The Guidelines suggest that CFIUS’s enforcement posture is likely to change. Regarding the Guidelines, Assistant Secretary of the Treasury for Investment Security Paul Rosen stated, “Today’s announcement sends a clear message: Compliance with CFIUS mitigation agreements is not optional, and the Committee will not hesitate to use all of its tools and take enforcement action to ensure prompt compliance and remediation, including through the use of civil monetary penalties and other remedies.”3

A Call to Investors to Implement (or Refresh) Their CFIUS Strategy

For repeat investors, the Guidelines underscore the importance of developing and adhering to a CFIUS strategy. Specifically, the aggravating and mitigating factors described in the Guidelines—which are not exhaustive—imply an expectation that investors and U.S. businesses will dedicate appropriate resources to assessing national security risk presented by prospective investment opportunities.

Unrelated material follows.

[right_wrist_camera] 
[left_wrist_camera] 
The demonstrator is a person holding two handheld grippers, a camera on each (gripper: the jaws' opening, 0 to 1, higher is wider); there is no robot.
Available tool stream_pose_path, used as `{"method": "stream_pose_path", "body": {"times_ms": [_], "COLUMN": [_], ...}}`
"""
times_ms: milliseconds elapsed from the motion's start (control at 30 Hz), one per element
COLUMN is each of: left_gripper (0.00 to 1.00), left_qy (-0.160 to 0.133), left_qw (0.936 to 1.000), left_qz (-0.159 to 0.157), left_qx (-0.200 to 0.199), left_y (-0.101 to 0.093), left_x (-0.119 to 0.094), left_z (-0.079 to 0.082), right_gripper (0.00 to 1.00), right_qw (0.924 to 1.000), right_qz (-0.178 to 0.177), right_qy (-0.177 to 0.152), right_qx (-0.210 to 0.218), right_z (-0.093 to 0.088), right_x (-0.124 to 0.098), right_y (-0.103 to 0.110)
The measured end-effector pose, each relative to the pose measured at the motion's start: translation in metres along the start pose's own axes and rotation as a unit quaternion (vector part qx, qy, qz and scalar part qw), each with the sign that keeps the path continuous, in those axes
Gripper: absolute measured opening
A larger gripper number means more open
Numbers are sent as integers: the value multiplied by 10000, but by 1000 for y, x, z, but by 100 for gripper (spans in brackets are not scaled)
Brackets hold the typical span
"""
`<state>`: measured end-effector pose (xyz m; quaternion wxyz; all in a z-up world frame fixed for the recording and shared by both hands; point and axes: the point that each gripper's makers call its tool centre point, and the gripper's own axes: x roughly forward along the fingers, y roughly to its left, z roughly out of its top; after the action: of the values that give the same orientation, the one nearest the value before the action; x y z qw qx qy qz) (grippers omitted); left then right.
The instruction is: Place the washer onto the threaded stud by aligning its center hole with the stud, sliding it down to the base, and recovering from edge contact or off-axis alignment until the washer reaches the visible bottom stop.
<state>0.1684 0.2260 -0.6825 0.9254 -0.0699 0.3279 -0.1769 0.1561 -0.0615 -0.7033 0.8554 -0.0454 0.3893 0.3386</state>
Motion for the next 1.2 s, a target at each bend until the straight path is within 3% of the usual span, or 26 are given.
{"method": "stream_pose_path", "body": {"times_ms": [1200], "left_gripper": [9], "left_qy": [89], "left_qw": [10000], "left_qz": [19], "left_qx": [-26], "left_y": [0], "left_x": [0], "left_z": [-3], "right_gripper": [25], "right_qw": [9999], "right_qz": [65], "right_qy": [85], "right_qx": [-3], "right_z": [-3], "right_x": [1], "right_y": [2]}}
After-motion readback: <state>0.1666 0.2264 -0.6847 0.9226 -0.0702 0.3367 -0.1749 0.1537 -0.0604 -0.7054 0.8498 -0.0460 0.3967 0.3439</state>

Factors set forth in the Guidelines include (1) level of culpability (e.g., negligence versus willfulness); (2) the extent to which internal and external compliance resources are dedicated to address CFIUS issues; and (3) whether policies, procedures, and trainings are in effect. Extrapolating from these points, investors—and particularly active investors—should consider:

  • Establishing template CFIUS representations and warranties, and seeking these provisions in connection with investment activity, including to rebut a presumption of negligence. For example, investors may seek representations that a target business does not qualify as a “TID U.S. business,” and U.S. businesses may seek representations regarding investors’ foreign government affiliation, each to assess whether the transaction may be subject to a mandatory filing requirement. 
  • Establishing a regular and thorough CFIUS diligence process for assessing investment opportunities (and, for U.S. businesses, assessing potential CFIUS risk in connection with foreign investment).
  • Engaging external CFIUS resources in appropriate cases (e.g., outside counsel, CFIUS consultants) and developing internal compliance expertise.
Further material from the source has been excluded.